How to Use a Standing Desk Without Looking Like a Tool
It's hard to overstate just how terrible sitting all day is for you: it kills your back, ruins your posture, and can cut down your lifespan by a significant amount. Sitting leads to almost 4% of all -- ALL -- deaths! Luckily, more and more employers are offering standing desks in an effort not to, you know, kill their employees slowly. For those with an eye on staying alive as long as possible (most people), taking advantage of a standing desk is a no-brainer.
But standing at work isn't just a preference; it's a powerful new way of life. And with great power comes great responsibility... to avoid being an asshole, because it's a truth universally acknowledged that a man or woman with a standing desk risks looking like a smug piece of trash. Anyway, here's how to utilize your new standing desk like a goddamn pro, without drawing the ire of your colleagues.

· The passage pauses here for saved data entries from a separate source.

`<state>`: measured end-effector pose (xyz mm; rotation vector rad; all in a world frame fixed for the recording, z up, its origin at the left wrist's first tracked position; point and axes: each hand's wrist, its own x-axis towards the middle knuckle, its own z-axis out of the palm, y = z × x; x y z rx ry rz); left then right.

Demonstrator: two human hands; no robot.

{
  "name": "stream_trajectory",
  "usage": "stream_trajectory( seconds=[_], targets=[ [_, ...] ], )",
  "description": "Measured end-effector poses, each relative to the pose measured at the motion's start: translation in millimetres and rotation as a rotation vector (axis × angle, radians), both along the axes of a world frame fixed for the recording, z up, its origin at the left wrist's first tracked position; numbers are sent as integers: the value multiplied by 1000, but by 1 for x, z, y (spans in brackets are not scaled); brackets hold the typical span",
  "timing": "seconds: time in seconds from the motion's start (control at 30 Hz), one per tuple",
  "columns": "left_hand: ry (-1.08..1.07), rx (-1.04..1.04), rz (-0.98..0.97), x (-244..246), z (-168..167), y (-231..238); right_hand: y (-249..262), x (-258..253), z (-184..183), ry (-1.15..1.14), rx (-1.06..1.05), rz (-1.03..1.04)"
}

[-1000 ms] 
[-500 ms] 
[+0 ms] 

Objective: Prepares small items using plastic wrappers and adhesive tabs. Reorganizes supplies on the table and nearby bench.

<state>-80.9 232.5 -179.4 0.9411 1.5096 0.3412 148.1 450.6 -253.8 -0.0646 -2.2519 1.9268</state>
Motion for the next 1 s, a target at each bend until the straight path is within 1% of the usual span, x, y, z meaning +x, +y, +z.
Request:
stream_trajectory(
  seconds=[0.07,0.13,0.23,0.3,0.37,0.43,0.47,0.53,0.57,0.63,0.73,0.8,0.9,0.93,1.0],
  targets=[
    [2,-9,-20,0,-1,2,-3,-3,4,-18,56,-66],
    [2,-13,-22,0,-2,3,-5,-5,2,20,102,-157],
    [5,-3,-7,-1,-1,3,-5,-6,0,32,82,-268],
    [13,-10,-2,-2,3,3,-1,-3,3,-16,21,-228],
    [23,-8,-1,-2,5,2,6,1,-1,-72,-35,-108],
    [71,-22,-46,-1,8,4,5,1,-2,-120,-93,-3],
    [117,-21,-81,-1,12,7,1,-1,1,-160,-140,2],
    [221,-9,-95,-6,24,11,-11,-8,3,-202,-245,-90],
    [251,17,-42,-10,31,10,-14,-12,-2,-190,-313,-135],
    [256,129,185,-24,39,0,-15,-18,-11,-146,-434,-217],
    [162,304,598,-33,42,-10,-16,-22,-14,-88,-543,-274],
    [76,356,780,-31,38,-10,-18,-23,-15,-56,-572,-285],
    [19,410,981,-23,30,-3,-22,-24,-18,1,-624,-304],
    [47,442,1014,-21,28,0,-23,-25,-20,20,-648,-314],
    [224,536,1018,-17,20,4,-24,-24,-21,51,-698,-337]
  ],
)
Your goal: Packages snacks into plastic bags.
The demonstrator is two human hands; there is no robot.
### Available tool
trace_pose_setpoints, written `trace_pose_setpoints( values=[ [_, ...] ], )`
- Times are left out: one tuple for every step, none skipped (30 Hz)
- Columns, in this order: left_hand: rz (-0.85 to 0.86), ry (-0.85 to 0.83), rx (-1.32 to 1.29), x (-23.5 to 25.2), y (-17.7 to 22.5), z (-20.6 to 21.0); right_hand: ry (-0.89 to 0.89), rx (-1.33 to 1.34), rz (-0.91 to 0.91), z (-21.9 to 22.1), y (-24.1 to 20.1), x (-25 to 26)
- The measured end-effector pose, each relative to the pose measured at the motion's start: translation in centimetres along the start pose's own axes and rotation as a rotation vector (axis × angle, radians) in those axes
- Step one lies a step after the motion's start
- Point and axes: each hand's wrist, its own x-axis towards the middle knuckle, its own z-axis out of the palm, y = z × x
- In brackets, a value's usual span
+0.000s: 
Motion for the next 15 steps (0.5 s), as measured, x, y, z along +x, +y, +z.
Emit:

Don't be TOO smug about it
Look, you know you're helping extend your life by a few months -- months! -- and saving your back and posture from irreversible damage. But maybe the people around you aren't as quick on the uptake as you are, or maybe they just don't care. Either way, don't rub your infinite health wisdom and knowledge of longevity in their faces; stand tall, stand proud, but don't stand and preach.
Make sure you're not standing like Quasimodo
This seems like a no-brainer, but using a standing desk is pretty much worthless if you're still hunched over your computer -- standing, by itself, doesn't erase the strain on your back and neck.
Keep your monitor or laptop propped up at eye level to maintain optimal posture (and save your back and neck!), and try to avoid the desire to rest your arms and elbows on your desk. If you're feeling fatigued while standing, go for a little stroll around the office.
Don't peer into your neighbor's desk space
When you're standing, elevated above the desk space, it gives you a whole new view of the office, and sometimes a whole new view into Brenda's work world. Monitors, personal photos, and cat calendars are all within the eye's gaze. Resist the urge to pry! The websites Brenda visits are no one's business but her own and the NSA's, and you probably don’t want to know that much about her personal life anyway.
Don't dick around on the internet
Related to the above, but more extreme. Now that your computer is elevated above normal desk height, it's much easier for people to see what's on your screen; a small price to pay for saving your back and extending your life. This means that you should probably stay on task, and and not pull up any NSFW images or websites, unless you want them to be seen by everyone walking by. Which you might want, if you're trying to get fired, but who knows if you'll be able to snag a standing desk at your next job?
Invest in comfortable shoes (and/or a cushioned mat)
Nothing will put a damper on your standing-desk space like painful footwear; standing for a few minutes becomes unbearable, let alone all day. Make sure you're equipped with shoes that have proper arch support, like sneakers. Keeping an extra pair at work might be helpful if you have to wear heels or dress shoes to meetings throughout the day.
If wearing sneakers at work isn't an option, at least opt for a mat to rest your tired dogs on. Standing, even if it's barefoot or in flats, on a cushioned mat will help alleviate back pain.
Master the art of the seamless transition
There are now these desktop contraptions that elevate your computer from a sitting to standing position with the pull of a lever. Options! But the problem with those are that they can be quite finicky, and raising and lowering them without much distraction is... difficult.
If you can, try and practice on your desk space after hours so you're not raising, lowering, and potentially knocking things over during the workday. (Full disclosure: these are the same desks Thrillist staffers were blessed with recently, and not everyone has quite perfected the art of moving up and down without causing a scene and/or doing damage to computers.)
Don't lock your knees and pass out
This is real! The science behind why locking your knees causes you to faint is still up in the air; it may restrict blood flow to the brain, or it could have more to do with being stressed and dehydrated. Either way, for anyone who's stood in military formation or been in high school concert choir, there seems to be a correlation. Don't take that chance. Bend your knees and change up your standing position. This isn't ROTC -- you don't need to stand stiff and straight for hours at a time. Plus, Brenda will appreciate you not passing out on her work space and knocking over her cat calendar.
Don't use your new standing desk as a gym
Standing is one step in the right direction of better health, but don't use it as a license to turn your work station into a fitness studio. In a perfect world you'd be able to exercise at work without feeling like a fool. But the reality is that doing lunges, squats, or yoga poses at your work station is particularly distracting -- especially if you're in close quarters with other employees. Fit in your sweat sesh in other office locations, like an empty conference room. Or climb your building's stairs a few times; save the planks and sumo squats for after hours.
Standing desks are a proper-postured step in a healthy direction, just don't be an asshole about it. Nobody wants to be that person who's constantly bragging about how much healthier he or she is, doing lunges every 20 minutes, and creeping on other people's work. After all, it's still just a desk.